Откуда эту идею о кислороде, насыщенном электричеством, почерпнул знаменитый француз. Откуда?! Да, он пристально следил за опытами учёных, их высказываниями и все сведения заносил в специальную картотеку – огромное хранилище всевозможных идей, догадок, удачных и неудачных опытов, взлётов фантазии и намёков, которым некогда суждено будет, может быть, развиться в научные дисциплины. Огромная картотека Жюля Верна славилась по всему миру. Не потому ли на сегодняшний день из всех фантастов Жюль Верн – самый реализованный?!
Застрявший в юном мозгу вопрос о жюльверновском наэлектризованном кислороде неожиданно всплыл летом 1915 года в Петрограде, куда Александр приехал по делам учёбы.
Остановился он у мужа своей тётушки, Афанасия Семёновича Соловьёва, доктора медицины, главного врача Путиловского завода.
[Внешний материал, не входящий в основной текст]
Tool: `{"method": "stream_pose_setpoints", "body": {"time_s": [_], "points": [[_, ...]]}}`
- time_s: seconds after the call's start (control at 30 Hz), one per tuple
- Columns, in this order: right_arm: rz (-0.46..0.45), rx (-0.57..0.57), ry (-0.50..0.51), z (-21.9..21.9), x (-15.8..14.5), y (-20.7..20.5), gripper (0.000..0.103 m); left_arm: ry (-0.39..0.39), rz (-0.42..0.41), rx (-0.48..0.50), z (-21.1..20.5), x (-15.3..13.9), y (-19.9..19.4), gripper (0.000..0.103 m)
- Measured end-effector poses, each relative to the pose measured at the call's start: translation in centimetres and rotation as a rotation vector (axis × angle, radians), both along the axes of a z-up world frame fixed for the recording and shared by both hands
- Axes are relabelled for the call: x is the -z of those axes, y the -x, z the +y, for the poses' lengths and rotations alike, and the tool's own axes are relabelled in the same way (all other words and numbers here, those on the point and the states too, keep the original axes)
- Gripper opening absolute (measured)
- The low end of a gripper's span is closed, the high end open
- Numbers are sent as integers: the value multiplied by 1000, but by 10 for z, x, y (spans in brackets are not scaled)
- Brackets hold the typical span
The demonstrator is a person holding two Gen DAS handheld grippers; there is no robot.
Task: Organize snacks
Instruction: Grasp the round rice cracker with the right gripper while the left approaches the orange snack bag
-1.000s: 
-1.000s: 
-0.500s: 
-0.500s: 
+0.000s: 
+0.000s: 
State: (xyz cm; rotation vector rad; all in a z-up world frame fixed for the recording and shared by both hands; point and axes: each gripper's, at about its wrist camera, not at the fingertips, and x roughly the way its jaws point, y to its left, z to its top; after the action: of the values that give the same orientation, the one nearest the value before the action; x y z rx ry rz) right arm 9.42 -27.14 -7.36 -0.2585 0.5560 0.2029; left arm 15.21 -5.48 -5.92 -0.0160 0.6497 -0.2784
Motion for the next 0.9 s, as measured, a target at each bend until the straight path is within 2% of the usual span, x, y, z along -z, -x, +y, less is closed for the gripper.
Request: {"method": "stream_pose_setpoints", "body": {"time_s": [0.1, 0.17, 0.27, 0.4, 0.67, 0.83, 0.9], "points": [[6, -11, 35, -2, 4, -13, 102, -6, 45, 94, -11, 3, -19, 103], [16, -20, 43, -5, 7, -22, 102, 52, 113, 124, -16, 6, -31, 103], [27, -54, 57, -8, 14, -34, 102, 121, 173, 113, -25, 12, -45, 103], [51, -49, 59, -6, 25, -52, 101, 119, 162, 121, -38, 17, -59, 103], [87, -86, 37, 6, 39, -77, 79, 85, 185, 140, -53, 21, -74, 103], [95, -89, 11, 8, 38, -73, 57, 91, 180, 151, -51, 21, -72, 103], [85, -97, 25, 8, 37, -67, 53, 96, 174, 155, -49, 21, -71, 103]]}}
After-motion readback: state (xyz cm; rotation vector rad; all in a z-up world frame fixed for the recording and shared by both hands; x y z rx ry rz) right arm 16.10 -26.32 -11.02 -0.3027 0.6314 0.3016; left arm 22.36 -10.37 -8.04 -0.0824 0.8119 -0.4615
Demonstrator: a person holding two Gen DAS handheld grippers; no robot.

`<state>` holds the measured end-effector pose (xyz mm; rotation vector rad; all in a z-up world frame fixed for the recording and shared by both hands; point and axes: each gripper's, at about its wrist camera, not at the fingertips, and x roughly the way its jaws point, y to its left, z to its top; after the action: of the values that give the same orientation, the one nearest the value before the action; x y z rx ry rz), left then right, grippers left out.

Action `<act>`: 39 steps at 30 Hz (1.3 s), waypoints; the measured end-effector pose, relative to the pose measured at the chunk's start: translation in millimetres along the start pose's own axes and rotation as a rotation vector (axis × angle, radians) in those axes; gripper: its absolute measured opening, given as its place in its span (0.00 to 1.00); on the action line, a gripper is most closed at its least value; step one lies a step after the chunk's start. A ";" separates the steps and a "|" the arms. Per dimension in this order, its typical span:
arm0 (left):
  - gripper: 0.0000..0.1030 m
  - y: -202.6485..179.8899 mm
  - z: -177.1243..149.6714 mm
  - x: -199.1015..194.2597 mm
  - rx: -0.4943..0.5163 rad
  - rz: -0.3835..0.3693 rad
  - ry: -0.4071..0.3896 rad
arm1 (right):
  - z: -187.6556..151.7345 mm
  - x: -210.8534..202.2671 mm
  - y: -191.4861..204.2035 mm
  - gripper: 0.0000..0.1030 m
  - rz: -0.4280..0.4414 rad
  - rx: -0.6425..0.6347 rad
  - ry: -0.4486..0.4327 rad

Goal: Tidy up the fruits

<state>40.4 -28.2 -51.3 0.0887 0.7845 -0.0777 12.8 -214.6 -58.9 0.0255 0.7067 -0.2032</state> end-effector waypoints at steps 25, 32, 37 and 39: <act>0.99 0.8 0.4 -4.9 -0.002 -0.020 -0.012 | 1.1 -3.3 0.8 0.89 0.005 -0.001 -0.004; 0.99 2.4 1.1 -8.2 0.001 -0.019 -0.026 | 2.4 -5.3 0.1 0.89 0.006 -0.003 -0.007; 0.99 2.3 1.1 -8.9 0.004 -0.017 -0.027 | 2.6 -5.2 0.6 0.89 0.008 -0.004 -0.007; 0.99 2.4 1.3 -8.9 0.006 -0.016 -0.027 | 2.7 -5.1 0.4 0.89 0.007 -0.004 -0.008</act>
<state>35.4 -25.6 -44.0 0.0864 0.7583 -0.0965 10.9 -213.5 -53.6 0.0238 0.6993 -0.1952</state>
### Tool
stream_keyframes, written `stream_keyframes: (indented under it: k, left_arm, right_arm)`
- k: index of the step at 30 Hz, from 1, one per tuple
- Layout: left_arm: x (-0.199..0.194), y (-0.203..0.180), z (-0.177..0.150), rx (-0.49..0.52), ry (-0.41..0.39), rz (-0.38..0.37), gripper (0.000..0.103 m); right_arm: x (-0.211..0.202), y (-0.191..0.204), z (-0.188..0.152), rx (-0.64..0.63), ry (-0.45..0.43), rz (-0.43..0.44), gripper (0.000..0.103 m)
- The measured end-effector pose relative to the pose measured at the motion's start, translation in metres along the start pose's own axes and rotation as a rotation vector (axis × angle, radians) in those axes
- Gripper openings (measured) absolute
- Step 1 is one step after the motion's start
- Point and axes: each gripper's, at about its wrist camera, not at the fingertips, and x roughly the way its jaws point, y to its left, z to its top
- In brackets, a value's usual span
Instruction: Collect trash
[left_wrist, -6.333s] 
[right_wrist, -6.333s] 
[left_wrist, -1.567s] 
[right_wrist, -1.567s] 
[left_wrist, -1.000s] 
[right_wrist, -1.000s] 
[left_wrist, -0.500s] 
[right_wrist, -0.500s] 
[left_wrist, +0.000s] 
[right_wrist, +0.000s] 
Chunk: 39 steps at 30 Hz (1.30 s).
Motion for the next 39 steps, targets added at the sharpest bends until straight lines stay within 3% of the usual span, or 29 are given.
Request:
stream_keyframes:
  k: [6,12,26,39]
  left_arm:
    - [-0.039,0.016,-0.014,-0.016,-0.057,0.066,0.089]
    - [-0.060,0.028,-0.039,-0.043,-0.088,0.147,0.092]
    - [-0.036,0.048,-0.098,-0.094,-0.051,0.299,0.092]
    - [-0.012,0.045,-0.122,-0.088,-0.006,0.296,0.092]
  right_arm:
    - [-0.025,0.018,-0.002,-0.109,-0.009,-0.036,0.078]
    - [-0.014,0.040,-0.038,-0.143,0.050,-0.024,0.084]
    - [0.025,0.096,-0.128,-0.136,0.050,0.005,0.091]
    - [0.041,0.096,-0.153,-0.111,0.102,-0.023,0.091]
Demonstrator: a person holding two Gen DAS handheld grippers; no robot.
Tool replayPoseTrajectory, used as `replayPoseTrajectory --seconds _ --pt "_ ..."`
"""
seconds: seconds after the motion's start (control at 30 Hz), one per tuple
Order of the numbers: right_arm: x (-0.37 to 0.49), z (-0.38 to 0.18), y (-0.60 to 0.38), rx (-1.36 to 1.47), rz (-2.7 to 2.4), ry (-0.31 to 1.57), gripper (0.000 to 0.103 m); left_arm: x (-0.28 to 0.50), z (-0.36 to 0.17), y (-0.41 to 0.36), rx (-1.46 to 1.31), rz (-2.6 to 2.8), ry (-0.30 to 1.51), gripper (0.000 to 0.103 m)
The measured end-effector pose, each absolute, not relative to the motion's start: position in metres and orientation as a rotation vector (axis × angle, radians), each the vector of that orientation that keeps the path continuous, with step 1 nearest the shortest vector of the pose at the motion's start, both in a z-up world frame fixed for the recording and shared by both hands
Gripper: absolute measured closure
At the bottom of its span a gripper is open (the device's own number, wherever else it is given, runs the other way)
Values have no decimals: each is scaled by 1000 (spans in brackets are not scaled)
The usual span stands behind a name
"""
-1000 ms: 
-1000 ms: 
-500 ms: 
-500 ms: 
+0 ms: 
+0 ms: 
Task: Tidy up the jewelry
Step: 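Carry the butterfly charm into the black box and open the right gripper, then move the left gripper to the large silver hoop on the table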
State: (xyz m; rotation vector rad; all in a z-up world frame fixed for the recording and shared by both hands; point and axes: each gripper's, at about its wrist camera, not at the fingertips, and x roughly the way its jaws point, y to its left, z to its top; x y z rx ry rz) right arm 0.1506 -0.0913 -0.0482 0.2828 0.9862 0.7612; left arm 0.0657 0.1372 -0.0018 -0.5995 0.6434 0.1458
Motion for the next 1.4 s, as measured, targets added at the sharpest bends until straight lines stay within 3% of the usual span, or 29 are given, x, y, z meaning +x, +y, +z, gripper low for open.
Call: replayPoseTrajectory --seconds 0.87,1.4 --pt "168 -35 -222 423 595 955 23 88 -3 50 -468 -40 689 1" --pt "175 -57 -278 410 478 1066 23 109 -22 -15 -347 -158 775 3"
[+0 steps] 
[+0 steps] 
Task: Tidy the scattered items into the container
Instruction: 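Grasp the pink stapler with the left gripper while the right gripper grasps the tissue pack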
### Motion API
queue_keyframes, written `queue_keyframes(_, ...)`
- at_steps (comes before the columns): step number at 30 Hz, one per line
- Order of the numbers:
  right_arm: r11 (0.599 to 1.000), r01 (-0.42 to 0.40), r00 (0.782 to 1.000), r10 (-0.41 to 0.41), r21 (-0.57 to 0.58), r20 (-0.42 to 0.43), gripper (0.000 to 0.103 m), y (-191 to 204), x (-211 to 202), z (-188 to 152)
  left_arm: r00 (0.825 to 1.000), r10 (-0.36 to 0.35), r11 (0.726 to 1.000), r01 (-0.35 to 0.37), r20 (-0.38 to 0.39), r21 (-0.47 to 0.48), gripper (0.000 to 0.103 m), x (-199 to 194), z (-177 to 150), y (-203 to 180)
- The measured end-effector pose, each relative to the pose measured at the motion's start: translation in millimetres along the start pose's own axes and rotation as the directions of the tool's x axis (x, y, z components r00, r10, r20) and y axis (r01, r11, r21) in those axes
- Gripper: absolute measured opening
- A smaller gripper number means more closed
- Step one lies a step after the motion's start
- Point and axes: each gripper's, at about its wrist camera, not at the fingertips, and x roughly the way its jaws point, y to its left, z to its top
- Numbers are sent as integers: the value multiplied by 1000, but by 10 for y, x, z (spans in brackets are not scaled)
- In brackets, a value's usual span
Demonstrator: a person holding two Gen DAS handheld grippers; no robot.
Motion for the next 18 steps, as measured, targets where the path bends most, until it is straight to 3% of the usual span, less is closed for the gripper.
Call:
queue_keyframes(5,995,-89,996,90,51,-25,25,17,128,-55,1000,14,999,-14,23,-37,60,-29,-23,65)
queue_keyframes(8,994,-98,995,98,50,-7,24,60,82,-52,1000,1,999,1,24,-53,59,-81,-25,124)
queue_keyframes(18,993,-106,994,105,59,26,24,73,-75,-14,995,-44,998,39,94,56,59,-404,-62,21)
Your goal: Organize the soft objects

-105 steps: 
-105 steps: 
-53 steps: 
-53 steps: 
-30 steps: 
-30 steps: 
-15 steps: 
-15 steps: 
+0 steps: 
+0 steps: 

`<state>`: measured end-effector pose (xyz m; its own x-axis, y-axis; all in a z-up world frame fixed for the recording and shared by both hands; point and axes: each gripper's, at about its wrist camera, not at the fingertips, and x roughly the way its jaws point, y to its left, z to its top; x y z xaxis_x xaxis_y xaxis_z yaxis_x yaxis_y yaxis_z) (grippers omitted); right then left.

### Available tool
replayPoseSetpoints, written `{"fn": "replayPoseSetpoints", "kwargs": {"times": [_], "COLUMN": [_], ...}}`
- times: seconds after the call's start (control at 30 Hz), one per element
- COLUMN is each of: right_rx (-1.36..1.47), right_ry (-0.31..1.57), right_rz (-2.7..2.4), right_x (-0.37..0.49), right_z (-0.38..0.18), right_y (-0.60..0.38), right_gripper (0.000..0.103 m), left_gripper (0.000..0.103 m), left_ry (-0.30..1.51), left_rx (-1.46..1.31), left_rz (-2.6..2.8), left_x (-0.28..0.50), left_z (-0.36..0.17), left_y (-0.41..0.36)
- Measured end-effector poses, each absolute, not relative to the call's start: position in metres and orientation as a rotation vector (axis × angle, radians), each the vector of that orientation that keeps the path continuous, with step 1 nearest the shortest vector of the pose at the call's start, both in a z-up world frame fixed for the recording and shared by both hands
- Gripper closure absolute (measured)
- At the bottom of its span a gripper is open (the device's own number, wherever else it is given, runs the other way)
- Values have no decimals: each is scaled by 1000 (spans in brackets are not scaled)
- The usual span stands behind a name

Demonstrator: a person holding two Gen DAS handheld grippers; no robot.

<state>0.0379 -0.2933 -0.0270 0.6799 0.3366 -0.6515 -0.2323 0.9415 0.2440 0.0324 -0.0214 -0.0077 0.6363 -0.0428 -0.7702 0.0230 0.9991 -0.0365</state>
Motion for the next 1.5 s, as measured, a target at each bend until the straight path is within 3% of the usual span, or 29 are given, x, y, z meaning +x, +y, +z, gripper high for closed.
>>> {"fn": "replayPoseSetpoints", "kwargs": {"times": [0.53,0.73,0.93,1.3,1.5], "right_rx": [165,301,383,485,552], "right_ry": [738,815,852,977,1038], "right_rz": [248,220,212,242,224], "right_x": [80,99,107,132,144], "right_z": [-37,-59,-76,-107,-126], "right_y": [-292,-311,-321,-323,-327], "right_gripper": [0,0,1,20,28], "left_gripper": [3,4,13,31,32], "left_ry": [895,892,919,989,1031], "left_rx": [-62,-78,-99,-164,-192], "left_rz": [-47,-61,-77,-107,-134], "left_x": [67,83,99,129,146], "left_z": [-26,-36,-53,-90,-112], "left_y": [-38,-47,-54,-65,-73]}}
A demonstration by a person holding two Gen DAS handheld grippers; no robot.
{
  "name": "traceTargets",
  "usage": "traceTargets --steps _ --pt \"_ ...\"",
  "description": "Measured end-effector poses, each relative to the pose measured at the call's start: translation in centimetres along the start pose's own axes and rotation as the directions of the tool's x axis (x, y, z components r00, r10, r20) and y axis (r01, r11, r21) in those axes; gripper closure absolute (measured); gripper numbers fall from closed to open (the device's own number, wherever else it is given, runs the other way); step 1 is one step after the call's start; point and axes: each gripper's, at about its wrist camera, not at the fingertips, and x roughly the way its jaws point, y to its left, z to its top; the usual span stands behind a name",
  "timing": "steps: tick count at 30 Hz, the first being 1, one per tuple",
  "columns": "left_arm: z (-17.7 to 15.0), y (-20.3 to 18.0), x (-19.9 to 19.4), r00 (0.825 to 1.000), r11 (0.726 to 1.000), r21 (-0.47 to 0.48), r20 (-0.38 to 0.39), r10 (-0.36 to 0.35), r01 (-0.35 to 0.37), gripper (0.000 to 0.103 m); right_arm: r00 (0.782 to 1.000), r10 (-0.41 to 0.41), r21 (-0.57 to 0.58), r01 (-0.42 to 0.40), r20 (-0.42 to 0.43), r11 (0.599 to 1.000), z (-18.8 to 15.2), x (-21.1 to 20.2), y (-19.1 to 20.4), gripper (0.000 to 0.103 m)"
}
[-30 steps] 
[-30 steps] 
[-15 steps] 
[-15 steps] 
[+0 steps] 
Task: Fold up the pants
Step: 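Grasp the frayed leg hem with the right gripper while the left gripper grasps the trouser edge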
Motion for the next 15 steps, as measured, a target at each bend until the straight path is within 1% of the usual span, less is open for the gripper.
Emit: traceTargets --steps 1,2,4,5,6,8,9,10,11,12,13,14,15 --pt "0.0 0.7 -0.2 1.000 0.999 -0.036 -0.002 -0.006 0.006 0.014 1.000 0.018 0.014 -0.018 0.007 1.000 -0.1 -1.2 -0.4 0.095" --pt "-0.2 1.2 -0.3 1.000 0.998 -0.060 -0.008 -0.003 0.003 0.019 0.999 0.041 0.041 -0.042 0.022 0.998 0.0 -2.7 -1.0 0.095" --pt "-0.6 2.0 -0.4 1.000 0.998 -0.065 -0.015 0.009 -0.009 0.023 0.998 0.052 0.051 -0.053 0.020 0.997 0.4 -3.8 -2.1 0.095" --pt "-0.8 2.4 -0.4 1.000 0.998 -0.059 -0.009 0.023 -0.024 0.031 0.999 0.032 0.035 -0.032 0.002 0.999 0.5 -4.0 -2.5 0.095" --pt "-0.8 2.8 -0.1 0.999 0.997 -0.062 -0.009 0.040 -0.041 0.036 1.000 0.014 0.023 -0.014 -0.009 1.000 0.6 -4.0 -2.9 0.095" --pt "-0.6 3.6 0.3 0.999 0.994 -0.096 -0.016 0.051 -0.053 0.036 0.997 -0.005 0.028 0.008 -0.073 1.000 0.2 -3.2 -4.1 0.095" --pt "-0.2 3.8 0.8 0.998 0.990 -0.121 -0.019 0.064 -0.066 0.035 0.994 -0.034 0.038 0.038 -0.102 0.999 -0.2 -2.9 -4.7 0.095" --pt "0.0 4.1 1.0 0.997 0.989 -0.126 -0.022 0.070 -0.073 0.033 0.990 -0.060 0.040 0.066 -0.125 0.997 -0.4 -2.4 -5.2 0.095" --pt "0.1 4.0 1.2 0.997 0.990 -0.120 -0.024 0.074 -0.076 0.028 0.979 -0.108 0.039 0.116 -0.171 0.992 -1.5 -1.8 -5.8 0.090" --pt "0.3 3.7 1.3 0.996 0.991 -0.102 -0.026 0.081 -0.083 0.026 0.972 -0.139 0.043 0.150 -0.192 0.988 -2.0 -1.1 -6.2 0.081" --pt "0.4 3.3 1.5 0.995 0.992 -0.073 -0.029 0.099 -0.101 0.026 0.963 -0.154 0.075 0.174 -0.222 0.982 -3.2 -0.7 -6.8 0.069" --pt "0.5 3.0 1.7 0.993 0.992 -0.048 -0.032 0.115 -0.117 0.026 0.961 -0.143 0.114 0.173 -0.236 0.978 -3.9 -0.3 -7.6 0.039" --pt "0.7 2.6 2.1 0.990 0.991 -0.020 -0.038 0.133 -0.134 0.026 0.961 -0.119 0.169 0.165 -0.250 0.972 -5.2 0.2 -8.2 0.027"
Он-то и подкинул пытливому племяннику вопросик от своего друга И. И. Кияницина.
Оказывается, если пропустить воздух через слой ваты толщиной не менее двадцати четырех сантиметров, то все животные в нём погибнут… Чудеса… Что теряется на вате и не доходит до животных?!
Хитрый доктор и дорожку указал: харьковский-де гигиенист Скворцов и одесский физик Пильчиков считают, дескать, что заряды атмосферного электричества застревают на вате, и животные гибнут вследствие их отсутствия. Кислород, якобы, потеряв электричество, перестаёт действовать как окислитель…
«Вот тебе, Шура, проблема на добрый десяток лет… Займись-ка ею. Ведь это дьявольски интересно. По-видимому, в этой области лежит большое научное открытие…»
Печатные анналы Калуги вопроса не прояснили, учёные авторитеты спасовали…
К Константину Эдуардовичу…
«Коровинская улица была одной из самых захудалых улиц Калуги. Она лежала далеко от центра города и была крайне неудобной для передвижения осенью, зимой и весной, ибо шла по самой круче высокого гористого берега Оки.